Elevated CSF tau was associated with AD signature cortical thinning but not hippocampal atrophy. In contrast, decreased CSF Aβ42 was associated with hippocampal loss but not AD signature cortical thinning. In addition, AD signature cortical thinning was associated with lower visuospatial performance. Reduced CSF Aβ42 was related to poorer performance on episodic memory.

Conclusions:

Spatially distinct neurodegeneration is associated with Aβ and tau pathology in preclinical AD. Aβ deposition and AD signature cortical atrophy independently affect cognition in CN older individuals.

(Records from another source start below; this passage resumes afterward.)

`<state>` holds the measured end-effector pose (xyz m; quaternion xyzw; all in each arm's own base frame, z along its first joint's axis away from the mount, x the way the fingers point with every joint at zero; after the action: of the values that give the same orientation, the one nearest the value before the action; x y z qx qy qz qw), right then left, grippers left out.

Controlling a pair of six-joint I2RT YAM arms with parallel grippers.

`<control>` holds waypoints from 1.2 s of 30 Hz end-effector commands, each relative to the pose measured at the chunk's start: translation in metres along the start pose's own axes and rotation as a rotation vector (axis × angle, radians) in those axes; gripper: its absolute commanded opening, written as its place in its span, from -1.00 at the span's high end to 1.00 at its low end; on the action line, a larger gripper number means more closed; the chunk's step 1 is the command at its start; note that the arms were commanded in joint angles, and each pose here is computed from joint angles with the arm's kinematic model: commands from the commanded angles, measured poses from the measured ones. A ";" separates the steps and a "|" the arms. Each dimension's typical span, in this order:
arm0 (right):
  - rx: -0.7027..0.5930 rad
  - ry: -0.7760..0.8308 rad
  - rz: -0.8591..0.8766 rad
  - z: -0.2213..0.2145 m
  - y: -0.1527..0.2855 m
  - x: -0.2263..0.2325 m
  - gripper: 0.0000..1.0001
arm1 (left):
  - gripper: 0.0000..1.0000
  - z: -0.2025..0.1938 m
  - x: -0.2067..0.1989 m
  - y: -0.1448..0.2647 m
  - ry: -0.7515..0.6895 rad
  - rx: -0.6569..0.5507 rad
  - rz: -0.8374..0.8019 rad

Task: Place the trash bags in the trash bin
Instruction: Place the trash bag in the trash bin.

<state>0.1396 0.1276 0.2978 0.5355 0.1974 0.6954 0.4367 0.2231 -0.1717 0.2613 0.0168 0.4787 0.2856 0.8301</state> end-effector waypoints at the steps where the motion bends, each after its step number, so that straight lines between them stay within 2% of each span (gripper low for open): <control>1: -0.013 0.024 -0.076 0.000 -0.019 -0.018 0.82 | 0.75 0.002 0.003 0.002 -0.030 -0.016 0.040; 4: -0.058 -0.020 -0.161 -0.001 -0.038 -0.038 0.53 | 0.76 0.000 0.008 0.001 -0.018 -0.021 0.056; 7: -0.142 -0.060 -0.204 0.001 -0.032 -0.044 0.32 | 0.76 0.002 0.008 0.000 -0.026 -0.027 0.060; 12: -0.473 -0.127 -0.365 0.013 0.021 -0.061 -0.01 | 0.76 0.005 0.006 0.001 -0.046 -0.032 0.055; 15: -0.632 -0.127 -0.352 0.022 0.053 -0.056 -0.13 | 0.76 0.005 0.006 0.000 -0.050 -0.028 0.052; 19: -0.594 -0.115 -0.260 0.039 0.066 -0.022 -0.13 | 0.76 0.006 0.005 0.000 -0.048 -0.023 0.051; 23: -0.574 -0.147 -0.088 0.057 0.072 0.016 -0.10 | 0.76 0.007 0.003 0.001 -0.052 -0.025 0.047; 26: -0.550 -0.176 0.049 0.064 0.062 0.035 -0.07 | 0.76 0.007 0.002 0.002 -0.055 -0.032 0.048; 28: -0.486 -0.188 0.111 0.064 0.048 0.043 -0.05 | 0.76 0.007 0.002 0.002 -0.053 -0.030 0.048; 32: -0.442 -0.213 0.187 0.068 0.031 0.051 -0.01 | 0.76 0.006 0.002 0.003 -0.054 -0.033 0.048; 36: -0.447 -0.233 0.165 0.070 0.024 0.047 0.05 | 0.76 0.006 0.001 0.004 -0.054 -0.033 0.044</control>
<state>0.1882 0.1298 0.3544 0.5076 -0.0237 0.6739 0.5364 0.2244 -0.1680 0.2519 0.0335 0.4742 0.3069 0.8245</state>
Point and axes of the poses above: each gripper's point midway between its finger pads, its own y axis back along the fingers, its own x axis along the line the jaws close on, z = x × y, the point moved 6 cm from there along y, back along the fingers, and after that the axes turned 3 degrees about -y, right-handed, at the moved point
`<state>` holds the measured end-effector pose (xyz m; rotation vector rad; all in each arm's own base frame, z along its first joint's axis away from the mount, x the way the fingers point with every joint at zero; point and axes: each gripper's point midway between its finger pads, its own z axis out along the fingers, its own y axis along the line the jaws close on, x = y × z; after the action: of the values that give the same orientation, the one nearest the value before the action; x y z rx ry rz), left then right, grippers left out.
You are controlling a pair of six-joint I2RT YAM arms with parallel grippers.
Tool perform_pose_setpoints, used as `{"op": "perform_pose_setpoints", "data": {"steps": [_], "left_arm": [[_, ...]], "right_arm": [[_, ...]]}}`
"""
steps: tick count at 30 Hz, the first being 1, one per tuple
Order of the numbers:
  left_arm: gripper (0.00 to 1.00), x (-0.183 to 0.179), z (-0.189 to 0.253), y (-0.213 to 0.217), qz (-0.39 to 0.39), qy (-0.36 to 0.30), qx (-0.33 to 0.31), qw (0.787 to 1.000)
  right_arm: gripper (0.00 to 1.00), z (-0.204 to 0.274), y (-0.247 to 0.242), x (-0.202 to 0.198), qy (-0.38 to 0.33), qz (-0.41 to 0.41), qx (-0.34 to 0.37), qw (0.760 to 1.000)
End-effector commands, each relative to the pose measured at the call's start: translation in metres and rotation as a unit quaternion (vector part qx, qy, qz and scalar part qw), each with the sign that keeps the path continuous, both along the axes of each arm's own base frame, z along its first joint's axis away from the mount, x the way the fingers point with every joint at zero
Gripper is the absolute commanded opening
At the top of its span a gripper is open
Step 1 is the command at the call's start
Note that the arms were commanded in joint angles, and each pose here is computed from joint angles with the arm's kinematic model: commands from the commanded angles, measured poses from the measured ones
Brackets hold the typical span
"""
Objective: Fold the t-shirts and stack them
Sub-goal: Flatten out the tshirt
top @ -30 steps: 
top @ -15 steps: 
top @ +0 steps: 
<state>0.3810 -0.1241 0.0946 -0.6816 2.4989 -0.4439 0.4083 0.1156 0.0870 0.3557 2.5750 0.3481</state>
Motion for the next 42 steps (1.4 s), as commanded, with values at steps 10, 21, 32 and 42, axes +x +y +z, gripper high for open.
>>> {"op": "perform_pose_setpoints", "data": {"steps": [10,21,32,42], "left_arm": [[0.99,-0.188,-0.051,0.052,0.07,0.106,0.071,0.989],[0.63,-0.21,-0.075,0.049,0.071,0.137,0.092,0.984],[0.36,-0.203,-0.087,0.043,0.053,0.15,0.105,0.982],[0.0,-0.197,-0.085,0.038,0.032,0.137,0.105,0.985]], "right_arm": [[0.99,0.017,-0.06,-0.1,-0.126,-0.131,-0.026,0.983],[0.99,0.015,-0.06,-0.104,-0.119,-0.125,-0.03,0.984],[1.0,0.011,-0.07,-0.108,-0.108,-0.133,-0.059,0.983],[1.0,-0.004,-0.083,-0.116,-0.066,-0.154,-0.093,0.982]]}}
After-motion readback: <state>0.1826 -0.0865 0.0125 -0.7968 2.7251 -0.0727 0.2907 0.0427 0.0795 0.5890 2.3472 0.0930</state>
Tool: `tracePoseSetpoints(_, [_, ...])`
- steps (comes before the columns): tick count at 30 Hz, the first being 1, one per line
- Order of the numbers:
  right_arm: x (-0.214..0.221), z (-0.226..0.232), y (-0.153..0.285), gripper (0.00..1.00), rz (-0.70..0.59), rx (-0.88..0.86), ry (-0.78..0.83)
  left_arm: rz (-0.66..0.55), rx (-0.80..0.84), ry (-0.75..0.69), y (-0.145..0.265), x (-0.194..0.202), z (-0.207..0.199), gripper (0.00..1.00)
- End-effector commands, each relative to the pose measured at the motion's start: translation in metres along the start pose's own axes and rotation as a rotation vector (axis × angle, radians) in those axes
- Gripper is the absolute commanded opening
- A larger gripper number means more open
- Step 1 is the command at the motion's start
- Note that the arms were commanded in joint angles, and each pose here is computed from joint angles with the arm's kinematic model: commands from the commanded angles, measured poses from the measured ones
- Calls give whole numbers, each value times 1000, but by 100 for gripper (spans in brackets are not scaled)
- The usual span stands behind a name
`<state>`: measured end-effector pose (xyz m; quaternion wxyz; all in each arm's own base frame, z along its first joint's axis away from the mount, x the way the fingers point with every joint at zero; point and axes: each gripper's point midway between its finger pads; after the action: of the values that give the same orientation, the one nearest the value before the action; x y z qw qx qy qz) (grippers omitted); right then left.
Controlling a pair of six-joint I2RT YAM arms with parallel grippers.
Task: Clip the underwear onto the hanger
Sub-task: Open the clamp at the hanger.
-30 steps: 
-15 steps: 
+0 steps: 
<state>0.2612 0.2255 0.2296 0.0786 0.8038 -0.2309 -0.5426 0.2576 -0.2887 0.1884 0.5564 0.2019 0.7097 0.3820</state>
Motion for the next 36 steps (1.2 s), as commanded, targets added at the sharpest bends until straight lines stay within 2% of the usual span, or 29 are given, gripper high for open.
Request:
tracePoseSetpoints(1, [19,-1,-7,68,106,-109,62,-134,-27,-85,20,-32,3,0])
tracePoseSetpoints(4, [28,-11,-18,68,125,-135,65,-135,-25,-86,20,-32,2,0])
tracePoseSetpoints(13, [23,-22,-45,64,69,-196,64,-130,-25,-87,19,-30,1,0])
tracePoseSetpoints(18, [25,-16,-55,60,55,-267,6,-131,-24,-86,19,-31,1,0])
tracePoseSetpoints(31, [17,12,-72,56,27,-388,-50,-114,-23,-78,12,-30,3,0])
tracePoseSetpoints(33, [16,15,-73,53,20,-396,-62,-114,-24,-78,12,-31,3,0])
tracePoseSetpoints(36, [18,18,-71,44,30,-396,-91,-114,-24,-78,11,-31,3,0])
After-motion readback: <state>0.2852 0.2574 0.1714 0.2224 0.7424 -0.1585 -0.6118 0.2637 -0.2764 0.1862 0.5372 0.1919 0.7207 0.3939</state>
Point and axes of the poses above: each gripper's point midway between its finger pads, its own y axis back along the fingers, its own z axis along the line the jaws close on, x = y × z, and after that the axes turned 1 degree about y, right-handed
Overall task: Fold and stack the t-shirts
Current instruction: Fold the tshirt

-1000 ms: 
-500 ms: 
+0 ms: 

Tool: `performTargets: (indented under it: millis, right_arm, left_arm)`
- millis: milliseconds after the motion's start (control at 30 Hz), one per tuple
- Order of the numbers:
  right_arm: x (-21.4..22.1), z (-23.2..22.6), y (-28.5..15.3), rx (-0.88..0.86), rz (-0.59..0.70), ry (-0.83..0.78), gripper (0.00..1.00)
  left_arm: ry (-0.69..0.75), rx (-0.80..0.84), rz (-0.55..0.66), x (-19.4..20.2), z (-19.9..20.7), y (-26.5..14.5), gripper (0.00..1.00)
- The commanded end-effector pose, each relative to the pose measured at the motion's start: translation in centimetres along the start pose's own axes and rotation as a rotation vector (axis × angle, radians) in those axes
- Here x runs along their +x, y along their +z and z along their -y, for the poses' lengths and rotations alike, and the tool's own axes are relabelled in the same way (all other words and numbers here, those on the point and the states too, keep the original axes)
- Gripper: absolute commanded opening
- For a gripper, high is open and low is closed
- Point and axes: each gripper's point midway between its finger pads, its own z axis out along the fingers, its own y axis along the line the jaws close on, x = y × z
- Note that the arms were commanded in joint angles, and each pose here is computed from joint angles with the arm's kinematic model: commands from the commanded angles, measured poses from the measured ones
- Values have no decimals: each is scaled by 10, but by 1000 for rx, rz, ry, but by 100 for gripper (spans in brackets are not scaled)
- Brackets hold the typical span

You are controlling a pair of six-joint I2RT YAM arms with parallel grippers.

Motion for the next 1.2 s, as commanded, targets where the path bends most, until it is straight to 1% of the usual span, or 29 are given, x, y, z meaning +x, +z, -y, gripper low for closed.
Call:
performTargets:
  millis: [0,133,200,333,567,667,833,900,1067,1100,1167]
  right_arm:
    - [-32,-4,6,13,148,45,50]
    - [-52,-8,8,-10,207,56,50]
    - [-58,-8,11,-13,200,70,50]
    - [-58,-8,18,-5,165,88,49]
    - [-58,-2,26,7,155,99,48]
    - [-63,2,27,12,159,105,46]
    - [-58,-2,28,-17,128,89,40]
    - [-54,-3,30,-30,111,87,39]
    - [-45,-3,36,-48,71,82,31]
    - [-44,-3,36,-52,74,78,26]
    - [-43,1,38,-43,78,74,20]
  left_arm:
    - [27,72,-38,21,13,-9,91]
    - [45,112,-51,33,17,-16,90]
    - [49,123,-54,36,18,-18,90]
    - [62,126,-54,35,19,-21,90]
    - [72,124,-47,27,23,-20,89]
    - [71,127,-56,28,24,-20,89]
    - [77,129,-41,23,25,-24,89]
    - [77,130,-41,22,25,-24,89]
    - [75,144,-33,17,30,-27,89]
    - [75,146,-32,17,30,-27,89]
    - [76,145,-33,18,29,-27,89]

Isolated amyloidosis is the earliest stage of preclinical Alzheimer disease (AD), followed by neurodegeneration and then subtle cognitive decline.1 However, recent work has observed that some cognitively normal (CN) individuals have neurodegeneration (e.g., AD-like brain atrophy on structural MRI) independent of amyloidosis.24 These observations motivate the investigation of tau-related neurodegenerative process in preclinical AD. In addition, discrepant data exist regarding the relationships between amyloidosis or neurodegeneration and cognitive decline in preclinical AD.3,5

Neurodegeneration can be measured using the hippocampal volume or cortical thickness within the topography affected by AD (i.e., “AD signature”).6,7 The AD signature has been shown to predict prognosis in individuals without dementia,8 although an important gap remains. Specifically, the AD topography has been derived primarily as a function of clinical assessment and not biomarkers. Many supposed CN older persons may have biomarker evidence of AD pathology.9 Some individuals with clinically defined AD do not have biomarker evidence of AD pathology.10

Here, we refined the AD signature using a cohort of clinical and biomarker-confirmed CN and symptomatic AD individuals. In a separate group of CN individuals (n = 188), we investigated whether abnormal CSF biomarker of tau pathology was associated with neurodegenerative changes (AD signature cortical thinning or hippocampal atrophy) in preclinical AD. We also examined whether amyloidosis (reduced CSF β-amyloid [Aβ]42) mediated the effects of tau on neurodegeneration. We assessed the impact of neurodegeneration or amyloidosis on cognition in CN individuals.

METHODS

Participants.

Participants were research volunteers enrolled in longitudinal studies of memory and aging at the Knight Alzheimer's Disease Research Center at Washington University in Saint Louis. Recruitment procedures have been previously published.11 Inclusion criteria were as follows: (1) age 65 years or older, (2) brain MRI and CSF collection completed within 12 months of clinical assessment, and (3) normal cognition or mild dementia due to AD, indicated by a Clinical Dementia Rating (CDR) of 0 and 1, respectively,12 assessed at the time closest to MRI scanning and CSF collection. Participants (n = 308) were divided into 2 cohorts. Cohort 1 was used for definition of the topography of AD signature while cohort 2 was used for analyzing the relationships among MRI-based biomarkers (cortical thickness within AD signature and hippocampal volume), CSF biomarkers (Aβ42 and tau), and cognitive measures.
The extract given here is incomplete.